DIRECTIONS: Repeat the listing below line for line, exactly as shown.

STORED DATA:
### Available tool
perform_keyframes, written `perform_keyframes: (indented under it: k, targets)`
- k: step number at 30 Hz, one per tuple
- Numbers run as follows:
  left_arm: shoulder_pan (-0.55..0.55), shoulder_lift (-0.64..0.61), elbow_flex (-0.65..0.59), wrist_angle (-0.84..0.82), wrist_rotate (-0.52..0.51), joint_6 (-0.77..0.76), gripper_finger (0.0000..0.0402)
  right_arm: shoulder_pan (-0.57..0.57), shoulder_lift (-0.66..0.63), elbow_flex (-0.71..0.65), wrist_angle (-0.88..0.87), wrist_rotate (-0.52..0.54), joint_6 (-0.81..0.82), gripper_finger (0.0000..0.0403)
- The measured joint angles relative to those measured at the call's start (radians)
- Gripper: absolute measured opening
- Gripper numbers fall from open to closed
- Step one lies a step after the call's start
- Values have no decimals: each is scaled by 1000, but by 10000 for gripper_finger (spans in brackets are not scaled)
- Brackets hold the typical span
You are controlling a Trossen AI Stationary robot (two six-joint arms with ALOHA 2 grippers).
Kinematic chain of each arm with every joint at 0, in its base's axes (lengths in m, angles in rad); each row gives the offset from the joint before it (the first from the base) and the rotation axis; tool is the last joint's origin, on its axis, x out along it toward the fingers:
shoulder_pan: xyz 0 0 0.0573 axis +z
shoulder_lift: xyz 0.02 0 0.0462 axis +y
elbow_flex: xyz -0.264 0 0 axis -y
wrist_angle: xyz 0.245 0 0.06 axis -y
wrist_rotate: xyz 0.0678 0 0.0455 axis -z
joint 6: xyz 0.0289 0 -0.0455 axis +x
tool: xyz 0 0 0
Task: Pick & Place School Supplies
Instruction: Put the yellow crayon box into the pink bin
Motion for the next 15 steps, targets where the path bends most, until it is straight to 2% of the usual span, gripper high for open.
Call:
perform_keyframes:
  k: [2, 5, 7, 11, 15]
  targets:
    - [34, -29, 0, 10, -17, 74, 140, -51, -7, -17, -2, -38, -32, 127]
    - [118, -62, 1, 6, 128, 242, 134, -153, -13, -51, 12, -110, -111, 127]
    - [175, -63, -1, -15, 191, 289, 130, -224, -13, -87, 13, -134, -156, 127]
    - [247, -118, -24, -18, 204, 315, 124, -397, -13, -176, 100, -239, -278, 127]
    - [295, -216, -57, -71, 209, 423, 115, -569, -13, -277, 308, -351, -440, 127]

TASK RESPONSE:
### Available tool
perform_keyframes, written `perform_keyframes: (indented under it: k, targets)`
- k: step number at 30 Hz, one per tuple
- Numbers run as follows:
  left_arm: shoulder_pan (-0.55..0.55), shoulder_lift (-0.64..0.61), elbow_flex (-0.65..0.59), wrist_angle (-0.84..0.82), wrist_rotate (-0.52..0.51), joint_6 (-0.77..0.76), gripper_finger (0.0000..0.0402)
  right_arm: shoulder_pan (-0.57..0.57), shoulder_lift (-0.66..0.63), elbow_flex (-0.71..0.65), wrist_angle (-0.88..0.87), wrist_rotate (-0.52..0.54), joint_6 (-0.81..0.82), gripper_finger (0.0000..0.0403)
- The measured joint angles relative to those measured at the call's start (radians)
- Gripper: absolute measured opening
- Gripper numbers fall from open to closed
- Step one lies a step after the call's start
- Values have no decimals: each is scaled by 1000, but by 10000 for gripper_finger (spans in brackets are not scaled)
- Brackets hold the typical span
You are controlling a Trossen AI Stationary robot (two six-joint arms with ALOHA 2 grippers).
Kinematic chain of each arm with every joint at 0, in its base's axes (lengths in m, angles in rad); each row gives the offset from the joint before it (the first from the base) and the rotation axis; tool is the last joint's origin, on its axis, x out along it toward the fingers:
shoulder_pan: xyz 0 0 0.0573 axis +z
shoulder_lift: xyz 0.02 0 0.0462 axis +y
elbow_flex: xyz -0.264 0 0 axis -y
wrist_angle: xyz 0.245 0 0.06 axis -y
wrist_rotate: xyz 0.0678 0 0.0455 axis -z
joint 6: xyz 0.0289 0 -0.0455 axis +x
tool: xyz 0 0 0
Task: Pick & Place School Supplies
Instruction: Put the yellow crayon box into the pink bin
Motion for the next 15 steps, targets where the path bends most, until it is straight to 2% of the usual span, gripper high for open.
Call:
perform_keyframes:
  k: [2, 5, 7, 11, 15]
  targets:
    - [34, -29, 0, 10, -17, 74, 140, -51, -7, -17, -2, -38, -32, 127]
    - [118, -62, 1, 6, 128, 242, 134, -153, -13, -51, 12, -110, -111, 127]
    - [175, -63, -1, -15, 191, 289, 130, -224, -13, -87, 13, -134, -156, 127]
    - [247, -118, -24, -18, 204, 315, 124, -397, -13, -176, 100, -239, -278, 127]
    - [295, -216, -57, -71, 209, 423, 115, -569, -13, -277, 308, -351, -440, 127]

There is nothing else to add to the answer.